Scientific classification
- Kingdom: Animalia
- Phylum: Mollusca
- Class: Gastropoda
- Subclass: Caenogastropoda
- Order: Neogastropoda
- Family: Austrosiphonidae
- Genus: Penion
- Species: P. maximus
- Binomial name: Penion maximus (Tryon, G.W., 1881)
- Synonyms: Siphonalia maxima Tryon, 1881 (superseded combination)

= Penion maximus =

- Authority: (Tryon, G.W., 1881)
- Synonyms: Siphonalia maxima Tryon, 1881 (superseded combination)

Species of gastropod

Penion maximus is a species of very large predatory sea snail or whelk, commonly known as giant whelk or great whelk, a marine gastropod mollusc in the family Austrosiphonidae.

==Description==
Penion maximus is the largest species in this genus, measuring 190.5 mm in length. The species could be confused with the sympatric species P. mandarinus, however P. mandarinus is typically smaller and has a smoother shell with a shorter siphonal canal. Their shells are highly coveted due to the intricate designs embedded in onto the shells.

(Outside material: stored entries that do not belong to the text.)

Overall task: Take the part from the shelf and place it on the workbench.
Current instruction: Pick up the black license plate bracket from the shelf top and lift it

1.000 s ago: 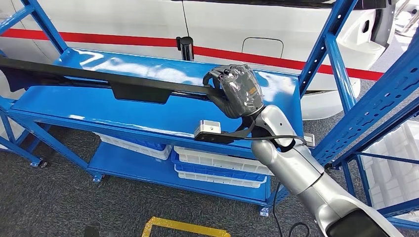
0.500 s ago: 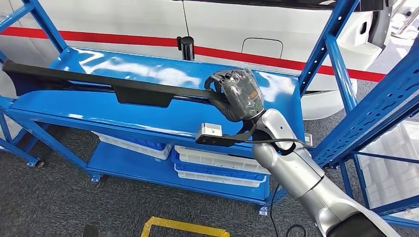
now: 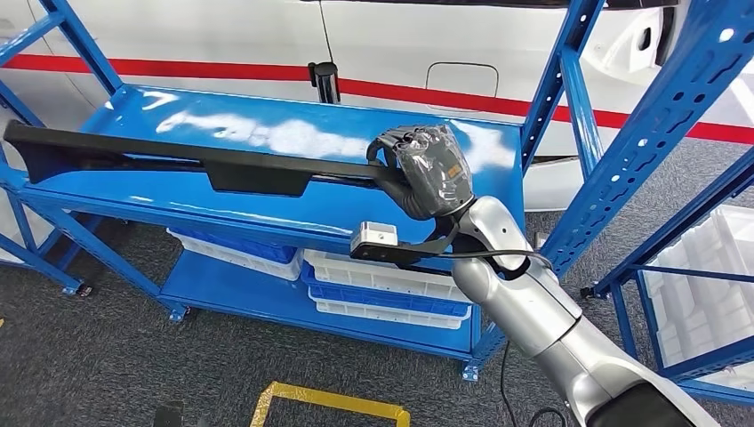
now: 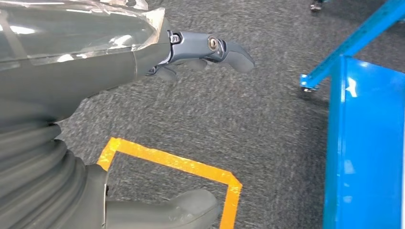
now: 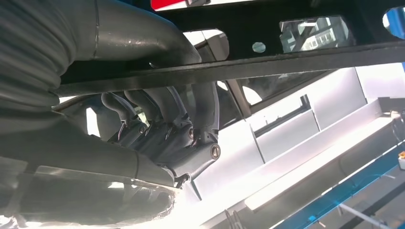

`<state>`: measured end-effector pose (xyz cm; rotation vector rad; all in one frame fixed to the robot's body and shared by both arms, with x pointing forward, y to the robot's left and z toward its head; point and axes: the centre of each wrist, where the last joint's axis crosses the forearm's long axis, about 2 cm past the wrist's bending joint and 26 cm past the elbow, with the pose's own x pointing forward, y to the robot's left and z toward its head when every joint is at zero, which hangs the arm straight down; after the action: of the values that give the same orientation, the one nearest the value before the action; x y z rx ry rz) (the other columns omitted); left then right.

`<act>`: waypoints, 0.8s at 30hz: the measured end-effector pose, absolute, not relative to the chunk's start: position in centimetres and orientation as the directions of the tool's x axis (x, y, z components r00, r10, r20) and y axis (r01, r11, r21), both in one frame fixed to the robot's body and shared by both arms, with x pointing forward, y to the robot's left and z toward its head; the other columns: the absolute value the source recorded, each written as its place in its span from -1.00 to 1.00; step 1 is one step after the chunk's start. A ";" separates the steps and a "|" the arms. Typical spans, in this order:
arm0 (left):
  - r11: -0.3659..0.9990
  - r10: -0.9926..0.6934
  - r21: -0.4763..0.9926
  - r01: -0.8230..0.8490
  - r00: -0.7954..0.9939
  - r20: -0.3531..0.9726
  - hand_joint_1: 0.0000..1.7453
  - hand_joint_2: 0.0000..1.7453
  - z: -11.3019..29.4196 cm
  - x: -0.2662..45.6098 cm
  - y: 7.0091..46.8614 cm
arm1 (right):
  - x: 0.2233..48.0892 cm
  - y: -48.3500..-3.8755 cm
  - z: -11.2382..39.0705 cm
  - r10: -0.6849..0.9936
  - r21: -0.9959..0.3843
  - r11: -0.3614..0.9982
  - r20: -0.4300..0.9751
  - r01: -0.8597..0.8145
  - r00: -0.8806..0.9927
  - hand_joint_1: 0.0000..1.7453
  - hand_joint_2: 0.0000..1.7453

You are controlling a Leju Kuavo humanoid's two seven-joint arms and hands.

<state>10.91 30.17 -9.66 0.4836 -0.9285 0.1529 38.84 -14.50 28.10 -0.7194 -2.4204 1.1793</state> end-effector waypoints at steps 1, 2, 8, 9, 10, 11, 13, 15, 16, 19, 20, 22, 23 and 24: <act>0.883 -0.078 0.333 -0.331 0.597 0.798 -1.00 1.00 -9.7 10.9 30.2 | 38.8 -14.5 28.0 0.581 -0.802 0.524 0.091 0.287 -0.809 0.86 1.00; 0.883 -0.077 0.333 -0.331 0.597 0.798 -1.00 1.00 -9.7 10.9 30.2 | 38.8 -14.5 28.0 0.582 -0.803 0.523 0.091 0.286 -0.808 0.86 1.00; 0.882 -0.079 0.334 -0.333 0.593 0.801 -1.00 1.00 -9.6 11.1 30.2 | 38.8 -14.5 28.2 0.582 -0.802 0.523 0.088 0.289 -0.808 0.86 1.00; 0.881 -0.080 0.335 -0.333 0.593 0.801 -1.00 1.00 -9.6 11.1 30.3 | 38.8 -14.5 28.2 0.583 -0.802 0.523 0.088 0.290 -0.808 0.86 1.00; 0.881 -0.080 0.335 -0.333 0.593 0.801 -1.00 1.00 -9.6 11.2 30.2 | 38.9 -14.6 28.2 0.583 -0.802 0.522 0.087 0.290 -0.807 0.86 1.00; 0.881 -0.080 0.335 -0.333 0.593 0.801 -1.00 1.00 -9.6 11.2 30.2 | 38.9 -14.6 28.2 0.584 -0.802 0.521 0.087 0.291 -0.807 0.86 1.00; 0.882 -0.080 0.334 -0.333 0.592 0.802 -1.00 1.00 -9.6 11.2 30.2 | 38.9 -14.7 28.2 0.585 -0.803 0.520 0.086 0.292 -0.806 0.86 1.00; 0.881 -0.080 0.335 -0.333 0.593 0.801 -1.00 1.00 -9.6 11.2 30.2 | 38.9 -14.7 28.0 0.586 -0.805 0.518 0.088 0.289 -0.805 0.86 1.00; 0.881 -0.081 0.335 -0.333 0.593 0.801 -1.00 1.00 -9.6 11.2 30.2 | 38.8 -14.8 27.9 0.587 -0.807 0.517 0.090 0.287 -0.805 0.86 1.00; 0.882 -0.081 0.334 -0.331 0.593 0.801 -1.00 1.00 -9.6 11.2 30.1 | 38.8 -14.9 27.8 0.588 -0.808 0.515 0.090 0.287 -0.804 0.86 1.00; 0.883 -0.081 0.334 -0.330 0.593 0.801 -1.00 1.00 -9.6 11.2 30.1 | 38.9 -14.9 27.9 0.588 -0.807 0.516 0.089 0.288 -0.804 0.86 1.00; 0.884 -0.083 0.333 -0.327 0.593 0.801 -1.00 1.00 -9.6 11.2 30.0 | 38.9 -14.8 28.0 0.587 -0.805 0.517 0.088 0.289 -0.804 0.86 1.00; 0.885 -0.084 0.334 -0.326 0.593 0.801 -1.00 1.00 -9.6 11.2 30.0 | 38.9 -14.9 28.0 0.587 -0.805 0.517 0.088 0.289 -0.804 0.86 1.00; 0.884 -0.085 0.334 -0.325 0.593 0.801 -1.00 1.00 -9.6 11.1 30.0 | 38.9 -14.9 28.0 0.588 -0.805 0.517 0.089 0.289 -0.804 0.86 1.00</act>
<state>11.15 30.03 -9.61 0.4823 -0.9348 0.1464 38.87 -14.87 28.03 -0.7271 -2.4115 1.1840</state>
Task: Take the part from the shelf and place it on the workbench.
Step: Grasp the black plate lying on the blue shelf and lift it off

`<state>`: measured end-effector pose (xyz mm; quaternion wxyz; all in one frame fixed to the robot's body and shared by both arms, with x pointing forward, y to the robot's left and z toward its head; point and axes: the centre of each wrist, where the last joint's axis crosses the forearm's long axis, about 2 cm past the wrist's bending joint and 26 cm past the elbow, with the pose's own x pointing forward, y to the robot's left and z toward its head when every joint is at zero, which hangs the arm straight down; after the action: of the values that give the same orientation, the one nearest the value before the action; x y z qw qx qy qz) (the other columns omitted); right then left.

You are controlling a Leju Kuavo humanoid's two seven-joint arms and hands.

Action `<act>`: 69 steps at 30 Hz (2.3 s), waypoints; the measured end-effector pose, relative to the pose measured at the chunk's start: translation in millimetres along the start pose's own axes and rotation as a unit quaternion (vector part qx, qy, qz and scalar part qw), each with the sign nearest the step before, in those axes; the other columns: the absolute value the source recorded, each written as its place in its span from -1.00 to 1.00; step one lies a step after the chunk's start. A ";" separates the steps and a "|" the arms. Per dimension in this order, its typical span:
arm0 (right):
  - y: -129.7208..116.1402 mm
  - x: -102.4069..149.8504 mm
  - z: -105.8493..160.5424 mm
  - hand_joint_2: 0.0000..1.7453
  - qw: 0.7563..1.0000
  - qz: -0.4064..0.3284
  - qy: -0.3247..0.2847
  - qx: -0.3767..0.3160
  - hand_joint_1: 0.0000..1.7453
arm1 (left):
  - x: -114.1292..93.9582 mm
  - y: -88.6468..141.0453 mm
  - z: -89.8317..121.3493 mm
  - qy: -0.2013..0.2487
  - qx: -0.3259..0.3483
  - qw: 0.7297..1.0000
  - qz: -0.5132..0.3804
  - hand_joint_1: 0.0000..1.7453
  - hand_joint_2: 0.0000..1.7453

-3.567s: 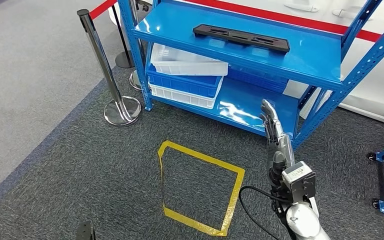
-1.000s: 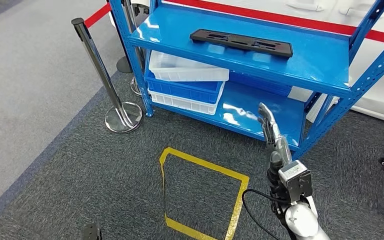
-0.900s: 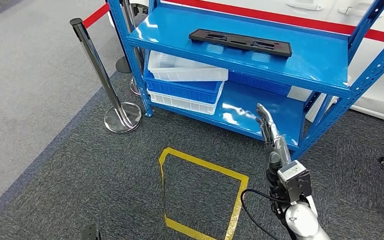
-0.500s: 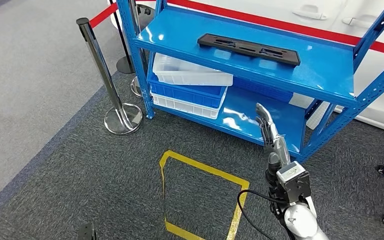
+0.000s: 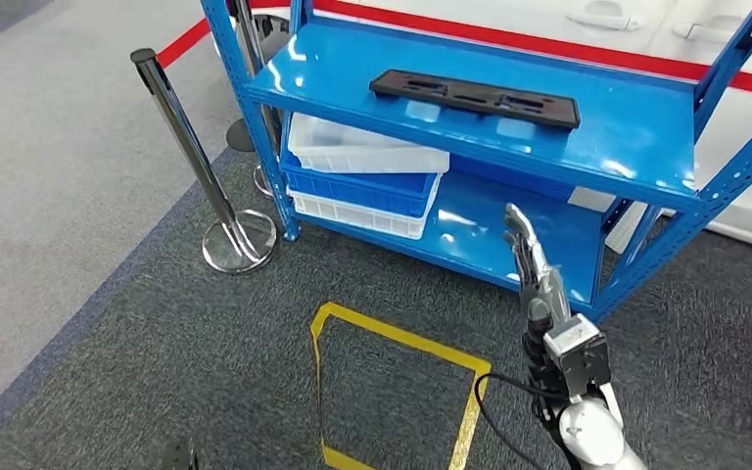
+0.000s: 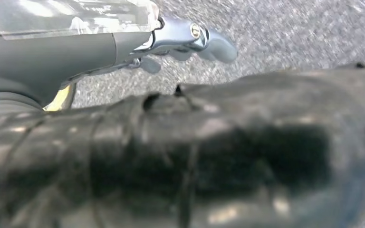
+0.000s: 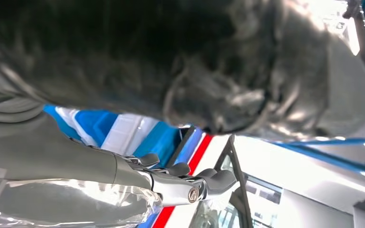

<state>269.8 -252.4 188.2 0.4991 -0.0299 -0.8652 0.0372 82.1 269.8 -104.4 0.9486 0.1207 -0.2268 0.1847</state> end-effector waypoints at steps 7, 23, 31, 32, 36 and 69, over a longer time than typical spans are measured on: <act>0.2 -0.3 1.0 -1.00 1.000 0.000 0.001 0.000 -1.00 | -1.7 0.8 0.4 0.002 0.000 1.000 0.000 -1.00 -1.00; -0.7 -1.2 3.8 -1.00 1.000 0.001 0.004 0.001 -1.00 | -2.2 -0.6 0.9 0.003 -0.002 1.000 -0.001 -1.00 -1.00; -1.0 -0.7 4.4 -1.00 1.000 0.001 0.003 0.002 -1.00 | -0.2 -1.4 0.4 0.001 -0.003 1.000 0.000 -1.00 -1.00; -1.0 -0.6 4.3 -1.00 1.000 0.001 0.003 0.002 -1.00 | 0.1 -1.7 0.5 0.001 -0.003 1.000 0.000 -1.00 -1.00; -1.0 -0.7 4.6 -1.00 1.000 0.001 0.004 0.002 -1.00 | -2.2 -0.7 1.0 0.003 -0.002 1.000 -0.001 -1.00 -1.00; -1.9 1.0 2.6 -1.00 1.000 0.001 -0.001 0.007 -1.00 | -2.7 -0.9 1.1 0.005 -0.010 1.000 -0.001 -1.00 -1.00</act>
<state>267.0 -254.2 188.0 0.4980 -0.0274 -0.8656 0.0441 79.8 267.8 -104.8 0.9511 0.1106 -0.2237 0.1821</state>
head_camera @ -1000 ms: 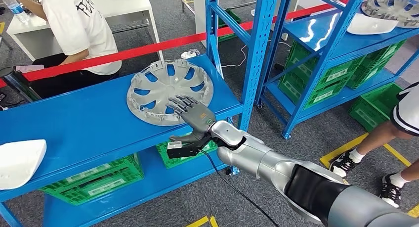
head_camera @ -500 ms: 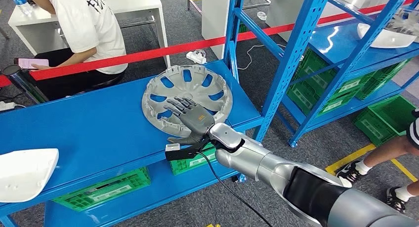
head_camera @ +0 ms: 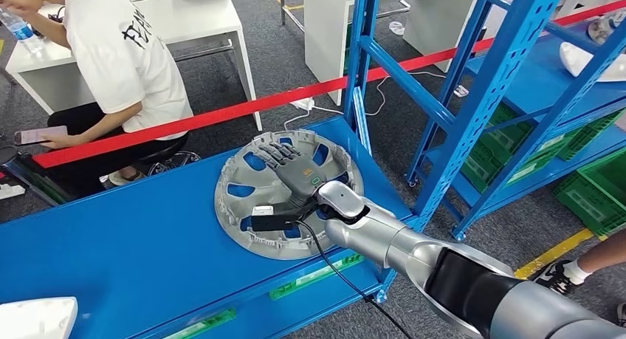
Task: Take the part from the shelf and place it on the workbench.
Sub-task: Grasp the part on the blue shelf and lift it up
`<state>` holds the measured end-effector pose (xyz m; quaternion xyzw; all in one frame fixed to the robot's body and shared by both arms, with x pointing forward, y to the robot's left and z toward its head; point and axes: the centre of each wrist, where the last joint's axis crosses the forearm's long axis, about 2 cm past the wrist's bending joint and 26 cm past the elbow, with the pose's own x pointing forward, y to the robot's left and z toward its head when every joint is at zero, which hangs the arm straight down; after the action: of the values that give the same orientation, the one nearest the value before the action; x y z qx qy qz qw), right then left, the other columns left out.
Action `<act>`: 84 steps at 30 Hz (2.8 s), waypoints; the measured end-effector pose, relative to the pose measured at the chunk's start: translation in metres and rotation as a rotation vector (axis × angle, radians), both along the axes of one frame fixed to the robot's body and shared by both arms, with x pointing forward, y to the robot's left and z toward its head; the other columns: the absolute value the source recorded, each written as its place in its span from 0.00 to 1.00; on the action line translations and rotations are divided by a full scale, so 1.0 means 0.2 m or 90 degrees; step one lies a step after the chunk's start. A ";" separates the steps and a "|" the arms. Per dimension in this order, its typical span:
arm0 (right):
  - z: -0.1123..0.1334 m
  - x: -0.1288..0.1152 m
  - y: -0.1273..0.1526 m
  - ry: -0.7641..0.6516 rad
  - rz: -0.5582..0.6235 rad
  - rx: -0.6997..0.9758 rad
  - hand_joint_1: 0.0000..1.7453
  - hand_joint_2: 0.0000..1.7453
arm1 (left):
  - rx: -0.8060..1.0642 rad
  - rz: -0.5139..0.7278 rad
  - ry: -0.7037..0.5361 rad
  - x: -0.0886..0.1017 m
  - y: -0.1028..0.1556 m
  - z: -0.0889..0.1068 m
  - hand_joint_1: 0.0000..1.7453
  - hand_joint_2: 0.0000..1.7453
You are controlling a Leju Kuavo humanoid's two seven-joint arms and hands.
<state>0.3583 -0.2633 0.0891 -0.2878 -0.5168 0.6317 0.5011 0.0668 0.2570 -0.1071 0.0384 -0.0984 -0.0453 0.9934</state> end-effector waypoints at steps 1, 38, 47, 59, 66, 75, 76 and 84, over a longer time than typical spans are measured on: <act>0.00 0.00 0.00 0.006 -0.001 0.003 0.00 1.00 | 0.000 0.000 0.000 0.00 0.00 0.00 0.00 0.00; 0.03 0.02 0.01 -0.020 -0.016 0.073 0.00 0.00 | -0.003 0.005 -0.020 -0.02 0.01 0.00 0.00 0.00; 0.05 0.03 0.02 -0.027 -0.013 0.079 0.00 0.00 | -0.003 0.006 -0.017 -0.04 0.01 -0.01 0.00 0.00; 0.07 -0.05 0.09 -0.055 -0.022 0.105 0.00 0.00 | -0.001 -0.001 -0.007 -0.04 0.01 -0.01 0.00 0.00; 0.08 -0.19 0.16 -0.067 -0.027 0.141 0.00 0.00 | 0.000 -0.010 0.002 -0.04 0.01 -0.01 0.00 0.00; 0.10 -0.21 0.16 -0.061 0.001 0.163 0.00 0.00 | -0.002 -0.006 0.002 -0.04 0.02 -0.01 0.00 0.00; 0.10 -0.21 0.16 -0.060 0.003 0.164 0.00 0.00 | -0.002 -0.005 0.002 -0.04 0.03 -0.01 0.00 0.00; 0.13 -0.17 0.16 -0.064 0.020 0.180 0.00 0.00 | -0.002 0.010 0.000 -0.05 0.04 -0.01 0.00 0.00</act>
<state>0.3246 -0.2320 0.1151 -0.2375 -0.6291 0.5452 0.5005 0.0573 0.2645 -0.1090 0.0375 -0.0984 -0.0373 0.9937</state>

(Original description) The white shell is sprinkled and blotched with light chestnut-brown across the spiral ribs. A broad brown band is positioned between the tubercles on the shoulder of the whorls, while the aperture remains a pure white.

==Distribution==
The range of the species extends from waters off Tasmania and Victoria to lower Queensland.

==Evolution==
Penion maximus is closely related to another Australian species P. mandarinus. The species have overlapping geographic ranges (sympatry) and may have evolved from a common ancestor via niche differentiation based on prey size and water depth.